▶ WORK TO COMPLETE
Copy out every line of the records in which "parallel" can be found.

(Extracted records)
────────────────────

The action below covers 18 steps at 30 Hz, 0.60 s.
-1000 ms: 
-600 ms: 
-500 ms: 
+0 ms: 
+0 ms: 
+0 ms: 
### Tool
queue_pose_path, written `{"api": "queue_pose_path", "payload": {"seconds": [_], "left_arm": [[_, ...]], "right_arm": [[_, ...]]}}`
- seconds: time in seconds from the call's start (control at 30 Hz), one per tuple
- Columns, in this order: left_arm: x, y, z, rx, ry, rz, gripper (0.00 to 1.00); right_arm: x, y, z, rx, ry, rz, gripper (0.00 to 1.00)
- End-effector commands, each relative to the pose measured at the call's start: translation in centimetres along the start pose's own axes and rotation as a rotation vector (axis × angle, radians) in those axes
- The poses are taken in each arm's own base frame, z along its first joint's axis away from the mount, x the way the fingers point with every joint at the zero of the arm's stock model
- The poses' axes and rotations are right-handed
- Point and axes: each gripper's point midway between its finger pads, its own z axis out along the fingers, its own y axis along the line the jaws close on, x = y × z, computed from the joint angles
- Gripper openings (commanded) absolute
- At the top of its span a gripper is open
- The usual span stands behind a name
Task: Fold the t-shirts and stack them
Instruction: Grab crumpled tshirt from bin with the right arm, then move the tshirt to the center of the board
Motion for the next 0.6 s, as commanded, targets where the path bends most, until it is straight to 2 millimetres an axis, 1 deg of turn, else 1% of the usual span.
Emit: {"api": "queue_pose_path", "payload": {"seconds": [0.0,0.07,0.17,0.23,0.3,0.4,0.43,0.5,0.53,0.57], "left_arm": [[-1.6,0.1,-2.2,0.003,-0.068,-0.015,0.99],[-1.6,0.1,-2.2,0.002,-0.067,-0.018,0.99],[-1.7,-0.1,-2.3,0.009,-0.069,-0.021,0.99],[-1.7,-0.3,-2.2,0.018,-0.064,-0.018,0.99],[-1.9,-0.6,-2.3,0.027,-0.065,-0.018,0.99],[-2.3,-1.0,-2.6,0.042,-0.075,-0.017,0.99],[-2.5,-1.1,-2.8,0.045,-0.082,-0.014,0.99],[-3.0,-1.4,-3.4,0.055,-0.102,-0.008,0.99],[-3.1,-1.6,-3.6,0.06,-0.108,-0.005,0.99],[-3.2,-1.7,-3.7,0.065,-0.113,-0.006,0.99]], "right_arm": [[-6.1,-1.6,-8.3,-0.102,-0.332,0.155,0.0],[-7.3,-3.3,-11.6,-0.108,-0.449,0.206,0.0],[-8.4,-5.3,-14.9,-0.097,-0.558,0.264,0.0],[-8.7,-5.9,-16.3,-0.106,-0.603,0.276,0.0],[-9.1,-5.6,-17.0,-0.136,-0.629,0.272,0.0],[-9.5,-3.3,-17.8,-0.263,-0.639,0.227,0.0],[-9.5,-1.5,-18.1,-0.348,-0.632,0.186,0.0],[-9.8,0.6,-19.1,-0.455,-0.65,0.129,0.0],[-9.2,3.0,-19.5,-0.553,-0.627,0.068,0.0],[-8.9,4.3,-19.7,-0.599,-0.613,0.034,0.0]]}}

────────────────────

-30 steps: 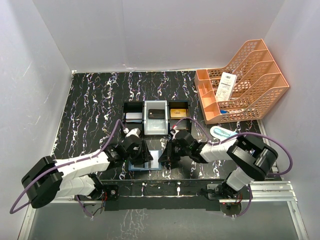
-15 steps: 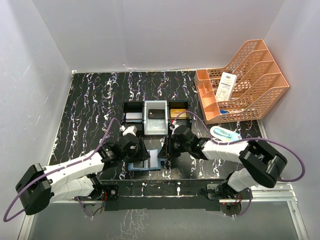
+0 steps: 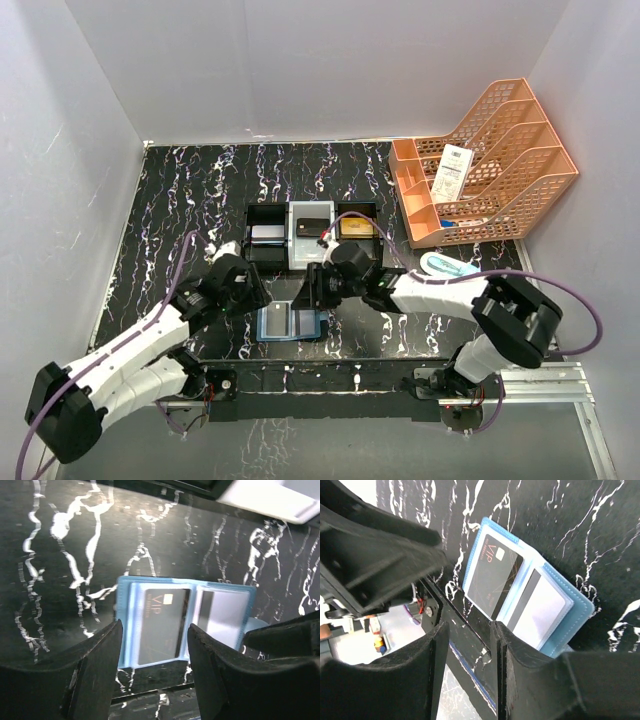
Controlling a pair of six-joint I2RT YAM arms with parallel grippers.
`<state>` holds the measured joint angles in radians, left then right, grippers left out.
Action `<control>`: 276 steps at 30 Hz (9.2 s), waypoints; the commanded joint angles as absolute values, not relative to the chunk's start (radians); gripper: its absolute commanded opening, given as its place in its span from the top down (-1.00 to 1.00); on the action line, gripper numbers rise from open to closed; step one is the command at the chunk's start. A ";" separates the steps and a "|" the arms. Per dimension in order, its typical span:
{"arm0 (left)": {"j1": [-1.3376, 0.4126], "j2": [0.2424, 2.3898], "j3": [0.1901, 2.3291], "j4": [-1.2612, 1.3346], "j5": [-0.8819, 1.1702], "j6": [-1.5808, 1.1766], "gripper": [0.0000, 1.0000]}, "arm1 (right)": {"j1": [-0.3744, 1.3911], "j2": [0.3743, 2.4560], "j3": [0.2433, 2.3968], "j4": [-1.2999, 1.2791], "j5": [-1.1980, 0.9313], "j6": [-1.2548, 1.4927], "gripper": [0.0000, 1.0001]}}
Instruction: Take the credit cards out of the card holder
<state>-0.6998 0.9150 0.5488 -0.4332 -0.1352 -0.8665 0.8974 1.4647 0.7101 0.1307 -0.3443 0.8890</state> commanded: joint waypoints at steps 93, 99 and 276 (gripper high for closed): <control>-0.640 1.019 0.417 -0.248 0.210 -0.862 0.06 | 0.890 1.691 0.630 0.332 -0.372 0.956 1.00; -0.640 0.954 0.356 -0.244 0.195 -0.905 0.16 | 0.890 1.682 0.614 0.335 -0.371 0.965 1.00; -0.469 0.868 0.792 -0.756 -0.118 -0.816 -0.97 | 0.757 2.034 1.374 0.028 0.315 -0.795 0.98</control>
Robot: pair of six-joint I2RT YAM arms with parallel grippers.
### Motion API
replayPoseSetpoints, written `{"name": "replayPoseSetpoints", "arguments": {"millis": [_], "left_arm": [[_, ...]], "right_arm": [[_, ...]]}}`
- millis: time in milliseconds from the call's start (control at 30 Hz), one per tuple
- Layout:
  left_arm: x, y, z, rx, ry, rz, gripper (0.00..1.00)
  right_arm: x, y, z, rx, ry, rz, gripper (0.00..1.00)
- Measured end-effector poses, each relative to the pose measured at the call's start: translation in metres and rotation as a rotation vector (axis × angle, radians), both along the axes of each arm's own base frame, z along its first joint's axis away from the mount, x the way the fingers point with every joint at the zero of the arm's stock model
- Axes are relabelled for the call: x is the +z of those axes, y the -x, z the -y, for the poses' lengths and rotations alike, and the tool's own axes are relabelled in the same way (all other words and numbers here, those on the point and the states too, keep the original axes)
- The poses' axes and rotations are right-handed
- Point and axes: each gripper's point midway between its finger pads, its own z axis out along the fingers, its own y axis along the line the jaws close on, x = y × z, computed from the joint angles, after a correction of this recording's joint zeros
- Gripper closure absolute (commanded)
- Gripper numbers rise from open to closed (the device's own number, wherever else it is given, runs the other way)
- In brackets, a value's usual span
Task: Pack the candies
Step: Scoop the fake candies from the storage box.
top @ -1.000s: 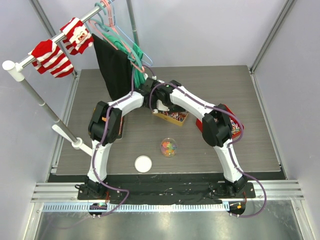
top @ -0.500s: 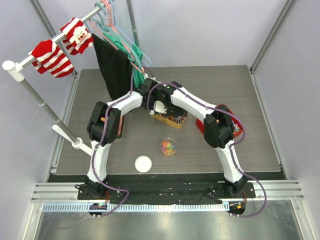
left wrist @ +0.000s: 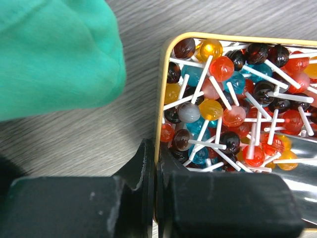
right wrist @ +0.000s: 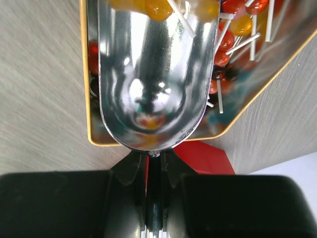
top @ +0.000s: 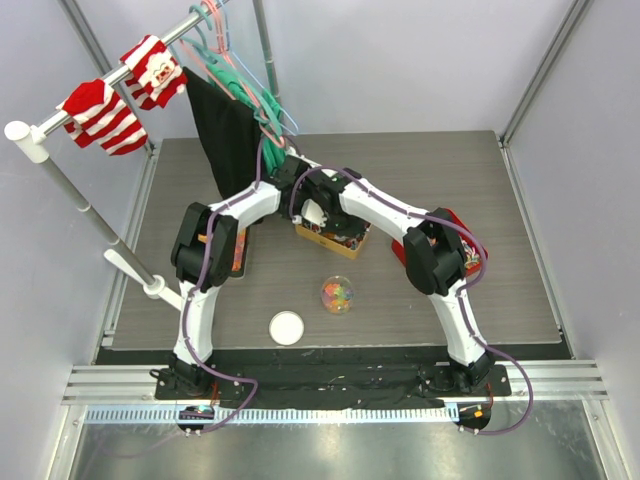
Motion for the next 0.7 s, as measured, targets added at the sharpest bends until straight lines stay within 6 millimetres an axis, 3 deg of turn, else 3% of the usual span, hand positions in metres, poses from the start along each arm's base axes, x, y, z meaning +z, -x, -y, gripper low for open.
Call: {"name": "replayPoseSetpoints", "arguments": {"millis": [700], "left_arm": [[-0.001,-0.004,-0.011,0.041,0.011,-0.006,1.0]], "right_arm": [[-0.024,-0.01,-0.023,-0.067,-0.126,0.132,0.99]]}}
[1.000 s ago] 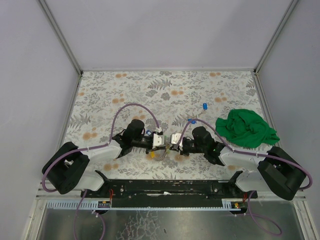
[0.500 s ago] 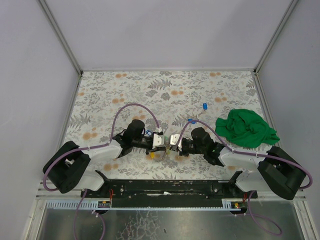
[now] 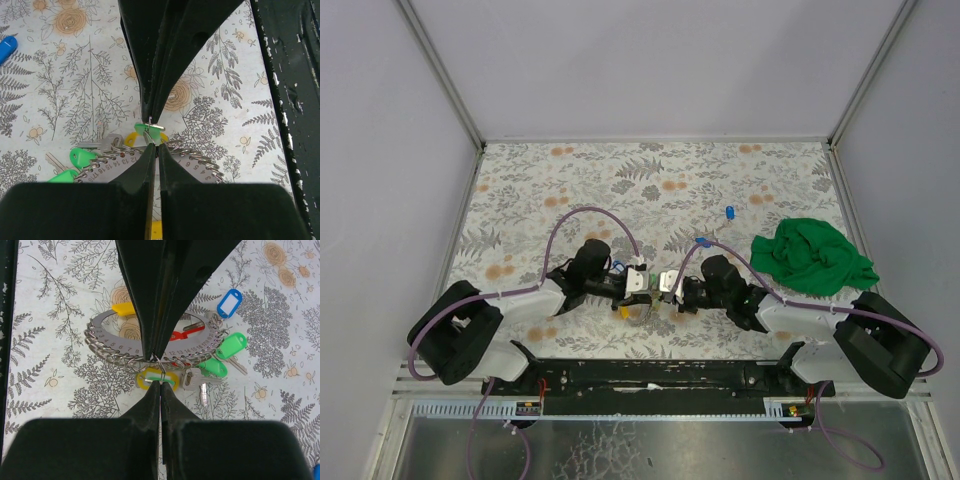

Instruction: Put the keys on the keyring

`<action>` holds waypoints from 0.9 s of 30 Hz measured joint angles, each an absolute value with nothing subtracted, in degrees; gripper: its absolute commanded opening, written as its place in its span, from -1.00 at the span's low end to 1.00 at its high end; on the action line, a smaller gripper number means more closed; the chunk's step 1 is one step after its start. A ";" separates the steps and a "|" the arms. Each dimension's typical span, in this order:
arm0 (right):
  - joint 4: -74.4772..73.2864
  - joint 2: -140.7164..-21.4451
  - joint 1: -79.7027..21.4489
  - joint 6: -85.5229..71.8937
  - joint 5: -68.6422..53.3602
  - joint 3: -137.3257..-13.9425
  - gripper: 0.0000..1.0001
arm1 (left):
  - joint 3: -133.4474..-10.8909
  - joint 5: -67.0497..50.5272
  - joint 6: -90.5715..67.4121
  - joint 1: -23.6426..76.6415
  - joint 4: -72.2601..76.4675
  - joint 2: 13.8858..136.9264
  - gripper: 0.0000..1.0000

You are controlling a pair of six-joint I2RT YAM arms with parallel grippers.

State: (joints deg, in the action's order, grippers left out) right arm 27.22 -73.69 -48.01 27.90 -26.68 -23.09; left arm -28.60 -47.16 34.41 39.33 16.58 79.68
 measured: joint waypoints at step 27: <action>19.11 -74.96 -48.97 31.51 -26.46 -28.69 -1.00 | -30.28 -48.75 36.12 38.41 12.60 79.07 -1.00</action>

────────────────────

▶ RESULT
Controlling a pair of six-joint I2RT YAM arms with parallel grippers.
Robot: pair of six-joint I2RT YAM arms with parallel grippers.
You are controlling a pair of six-joint I2RT YAM arms with parallel grippers.

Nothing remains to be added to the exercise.